WORK REQUEST: Your answer must hold only the lines below from the line containing "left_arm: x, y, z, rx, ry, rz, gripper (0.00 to" through the line containing "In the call", each reproduced exactly.

Dataset entries:
*** Block opens ***

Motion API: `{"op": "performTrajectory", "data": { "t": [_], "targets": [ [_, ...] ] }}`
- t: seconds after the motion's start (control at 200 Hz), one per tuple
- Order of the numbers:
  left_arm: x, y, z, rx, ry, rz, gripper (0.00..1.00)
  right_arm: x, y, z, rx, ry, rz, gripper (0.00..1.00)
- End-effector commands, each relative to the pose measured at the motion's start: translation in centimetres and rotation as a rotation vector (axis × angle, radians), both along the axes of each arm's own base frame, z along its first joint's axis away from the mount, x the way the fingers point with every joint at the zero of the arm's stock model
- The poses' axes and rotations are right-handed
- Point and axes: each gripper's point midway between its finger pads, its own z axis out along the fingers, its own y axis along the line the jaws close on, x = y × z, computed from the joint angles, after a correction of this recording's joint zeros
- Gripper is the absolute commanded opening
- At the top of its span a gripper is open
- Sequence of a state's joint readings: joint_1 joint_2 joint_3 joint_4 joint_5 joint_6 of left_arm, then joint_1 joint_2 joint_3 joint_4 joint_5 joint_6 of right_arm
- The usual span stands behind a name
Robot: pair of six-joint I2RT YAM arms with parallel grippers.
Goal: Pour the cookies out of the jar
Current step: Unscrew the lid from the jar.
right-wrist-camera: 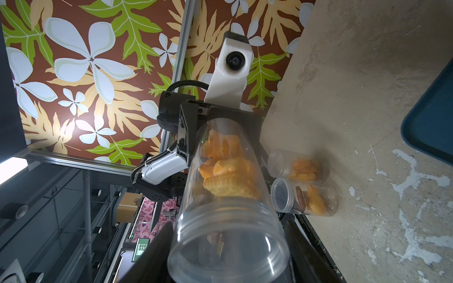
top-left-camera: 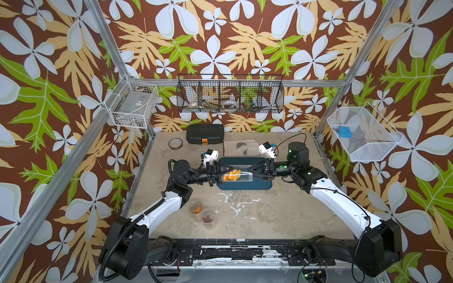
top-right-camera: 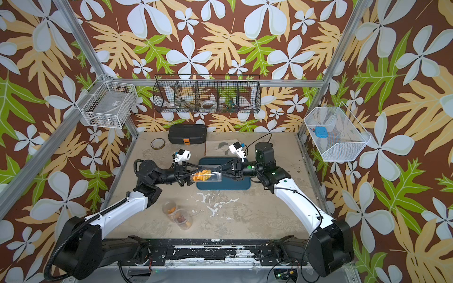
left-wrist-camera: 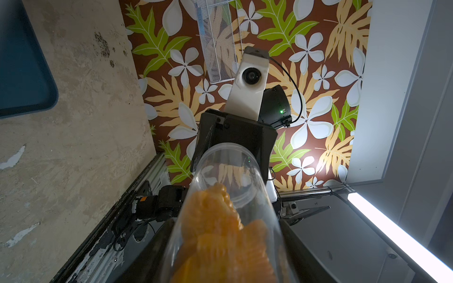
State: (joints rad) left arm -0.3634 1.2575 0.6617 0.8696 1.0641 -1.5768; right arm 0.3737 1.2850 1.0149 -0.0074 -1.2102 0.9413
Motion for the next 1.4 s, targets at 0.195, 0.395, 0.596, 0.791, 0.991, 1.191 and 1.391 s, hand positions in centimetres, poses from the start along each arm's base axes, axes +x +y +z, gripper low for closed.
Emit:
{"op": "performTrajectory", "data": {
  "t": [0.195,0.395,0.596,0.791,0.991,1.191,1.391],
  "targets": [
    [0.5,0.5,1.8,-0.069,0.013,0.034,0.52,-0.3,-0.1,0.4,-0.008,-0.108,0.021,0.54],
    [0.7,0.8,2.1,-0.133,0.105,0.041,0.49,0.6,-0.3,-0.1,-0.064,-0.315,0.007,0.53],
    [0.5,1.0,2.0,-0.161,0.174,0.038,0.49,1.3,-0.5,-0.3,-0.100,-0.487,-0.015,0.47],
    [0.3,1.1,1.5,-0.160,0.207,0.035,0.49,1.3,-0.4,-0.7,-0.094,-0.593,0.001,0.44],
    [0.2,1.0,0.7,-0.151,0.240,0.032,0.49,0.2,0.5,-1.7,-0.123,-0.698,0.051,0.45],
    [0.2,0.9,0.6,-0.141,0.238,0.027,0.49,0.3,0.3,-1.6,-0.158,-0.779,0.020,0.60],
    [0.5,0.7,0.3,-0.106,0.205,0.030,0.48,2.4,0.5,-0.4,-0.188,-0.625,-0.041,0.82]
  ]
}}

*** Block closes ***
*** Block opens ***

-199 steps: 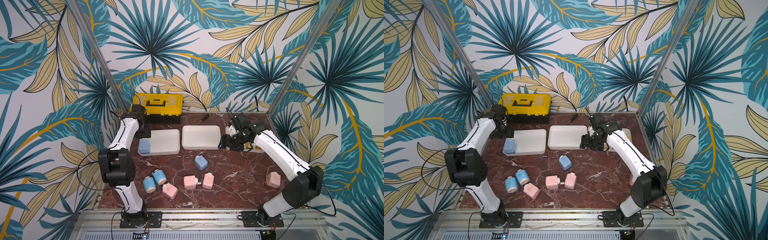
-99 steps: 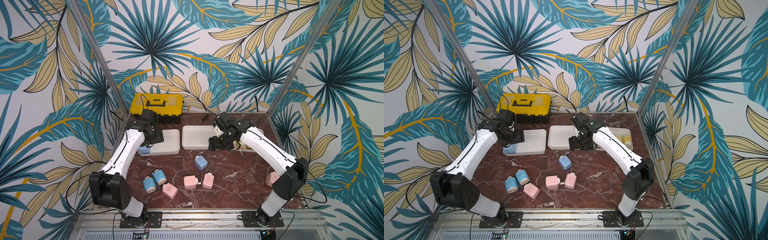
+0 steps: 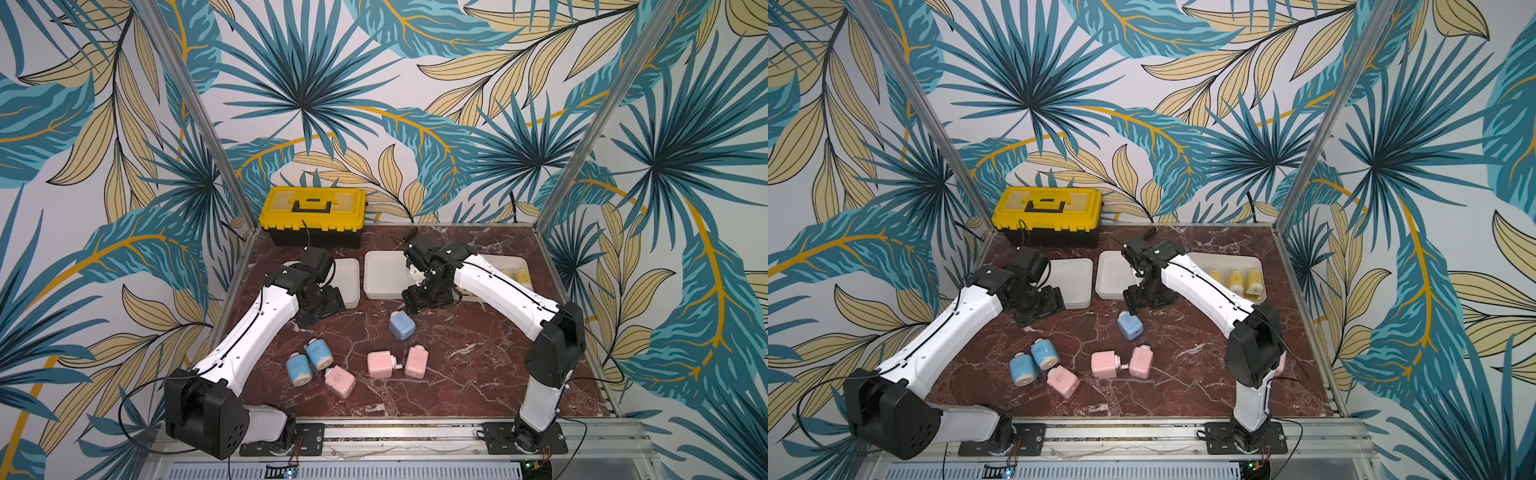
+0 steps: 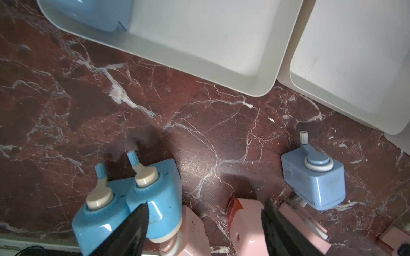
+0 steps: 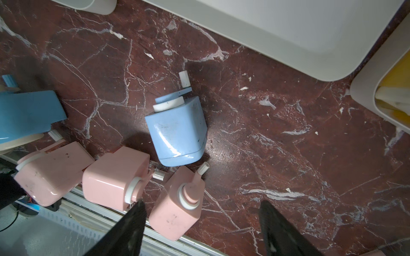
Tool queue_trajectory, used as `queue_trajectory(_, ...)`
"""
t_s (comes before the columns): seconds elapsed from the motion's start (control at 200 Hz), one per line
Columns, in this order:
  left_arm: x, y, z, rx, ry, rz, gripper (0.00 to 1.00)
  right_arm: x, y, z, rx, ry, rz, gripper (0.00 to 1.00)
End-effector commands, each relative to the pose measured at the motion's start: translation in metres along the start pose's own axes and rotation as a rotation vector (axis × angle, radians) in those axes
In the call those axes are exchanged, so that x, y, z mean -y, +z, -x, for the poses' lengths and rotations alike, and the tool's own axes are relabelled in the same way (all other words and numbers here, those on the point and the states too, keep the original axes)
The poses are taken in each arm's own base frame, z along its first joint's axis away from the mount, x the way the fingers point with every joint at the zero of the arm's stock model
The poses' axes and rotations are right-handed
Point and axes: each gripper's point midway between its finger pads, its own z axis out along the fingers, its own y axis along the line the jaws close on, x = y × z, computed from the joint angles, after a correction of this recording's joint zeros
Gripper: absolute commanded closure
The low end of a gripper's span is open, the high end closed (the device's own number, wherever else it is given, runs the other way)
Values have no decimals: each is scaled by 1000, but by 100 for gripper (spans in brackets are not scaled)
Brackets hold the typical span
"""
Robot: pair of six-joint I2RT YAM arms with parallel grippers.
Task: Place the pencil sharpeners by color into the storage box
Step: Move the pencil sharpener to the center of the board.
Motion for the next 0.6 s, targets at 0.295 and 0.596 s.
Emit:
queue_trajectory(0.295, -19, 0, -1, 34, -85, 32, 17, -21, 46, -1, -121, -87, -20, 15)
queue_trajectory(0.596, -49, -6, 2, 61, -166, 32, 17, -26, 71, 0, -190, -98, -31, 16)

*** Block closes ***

SOLUTION TO THIS EXERCISE:
  left_arm: x, y, z, rx, ry, rz, gripper (0.00 to 1.00)
  right_arm: x, y, z, rx, ry, rz, gripper (0.00 to 1.00)
End-effector commands, each relative to the pose measured at the motion's start: translation in metres along the start pose's own axes and rotation as a rotation vector (axis × angle, radians) in those axes
In the call those axes are exchanged, so that x, y, z mean -y, +z, -x, for the poses' lengths and rotations alike, and the tool's own axes are relabelled in the same way (all other words and numbers here, those on the point and the states too, keep the original axes)

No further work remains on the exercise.